De acordo com a Ordem dos Enfermeiros, a enfermagem de reabilitação dirige-se a pessoas em todas as fases do ciclo vital, incluindo portadores de doenças crónicas, tendo como objetivo promover a maximização das suas capacidades funcionais, visando a maior qualidade de vida possível, intervenções que são convergentes com a filosofia dos cuidados paliativos24.

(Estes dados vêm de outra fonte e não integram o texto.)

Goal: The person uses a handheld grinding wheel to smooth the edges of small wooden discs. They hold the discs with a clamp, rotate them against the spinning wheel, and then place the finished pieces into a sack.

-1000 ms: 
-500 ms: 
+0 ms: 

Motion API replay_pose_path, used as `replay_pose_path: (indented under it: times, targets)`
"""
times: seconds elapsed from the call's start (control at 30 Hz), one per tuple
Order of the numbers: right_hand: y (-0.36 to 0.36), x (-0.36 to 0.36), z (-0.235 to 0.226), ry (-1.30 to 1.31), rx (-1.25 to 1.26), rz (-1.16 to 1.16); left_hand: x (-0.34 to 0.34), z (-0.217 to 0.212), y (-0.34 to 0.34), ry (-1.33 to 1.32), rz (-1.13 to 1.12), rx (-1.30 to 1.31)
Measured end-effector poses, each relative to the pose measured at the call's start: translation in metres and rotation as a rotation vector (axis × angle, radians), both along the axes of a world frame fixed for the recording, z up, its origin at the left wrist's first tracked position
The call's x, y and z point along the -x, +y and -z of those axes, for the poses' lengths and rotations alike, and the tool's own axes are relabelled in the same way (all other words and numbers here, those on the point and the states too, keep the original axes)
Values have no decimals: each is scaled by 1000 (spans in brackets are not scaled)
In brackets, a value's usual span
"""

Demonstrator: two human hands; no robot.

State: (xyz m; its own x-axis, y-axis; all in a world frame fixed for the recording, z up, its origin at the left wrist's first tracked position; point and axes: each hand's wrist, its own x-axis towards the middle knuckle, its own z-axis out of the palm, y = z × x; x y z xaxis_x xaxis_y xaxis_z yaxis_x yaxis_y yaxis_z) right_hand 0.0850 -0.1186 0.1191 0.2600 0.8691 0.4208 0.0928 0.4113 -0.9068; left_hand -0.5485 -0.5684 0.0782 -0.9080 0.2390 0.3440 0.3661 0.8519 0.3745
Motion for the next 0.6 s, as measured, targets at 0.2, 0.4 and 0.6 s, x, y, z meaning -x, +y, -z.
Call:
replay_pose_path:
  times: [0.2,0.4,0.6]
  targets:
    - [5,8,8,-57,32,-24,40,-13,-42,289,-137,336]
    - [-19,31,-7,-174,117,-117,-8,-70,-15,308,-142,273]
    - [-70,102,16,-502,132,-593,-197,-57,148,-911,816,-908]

Numa revisão integrativa da literatura8 entre 2009 e 2014, concluiu-se que há um número crescente de estudos que assegura que a reabilitação vai ao encontro de muitas das necessidades não satisfeitas de utentes em cuidados paliativos e, embora não elimine os danos causados pelas doenças, certamente pode atenuá-los. Neste contexto, as várias intervenções de reabilitação no doente paliativo em cuidados paliativos demonstraram benefícios na capacidade funcional, na qualidade de vida e nos sintomas do foro alimentar e respiratório, nomeadamente a dispneia, bem como no estado emocional e função cognitiva, contribuindo para a minimização da fadiga e para o bem-estar geral, variáveis que se integram na filosofia dos cuidados paliativos.25,26
Para além das limitações anteriormente assinaladas, relacionadas com os instrumentos de colheita de dados, salientamos a dimensão da amostra e a generalização dos resultados.
Conclusão
A funcionalidade dos indivíduos deve ser alvo de vigilância e intervenção da equipa multidisciplinar em todas as fases da doença, incluindo em situações de internamento em cuidados paliativos.
No presente estudo, verificou-se que o grau de funcionalidade no momento de admissão era de moderada dependência, e que decresceu ao longo do internamento do doente, exigindo, em muitos casos, um persistente trabalho de equipa multiprofissional, e uma reformulação do plano inicial de cuidados e prolongamento do tempo de internamento, de forma a dar resposta às necessidades do doente e respetiva família.
Está comprovado na literatura que a existência de recursos humanos diferenciados na área da enfermagem de reabilitação é uma mais-valia na promoção da qualidade de vida do doente, pelo que deve ser considerada a sua integração na equipa multiprofissional, em geral e, nos cuidados paliativos, em particular.
Face à escassez de estudos publicados que identifiquem e caracterizem a capacidade funcional do doente oncológico internado em cuidados paliativos, consideramos de elevada pertinência a realização de estudos futuros que permitam dar resposta a estas questões, bem como outros que apurem se a intervenção do enfermeiro de reabilitação influencia a funcionalidade nestes doentes.
Entendemos que este estudo representa um contributo positivo e promotor da implementação de práticas uniformes que visem a melhoria da qualidade dos cuidados paliativos prestados.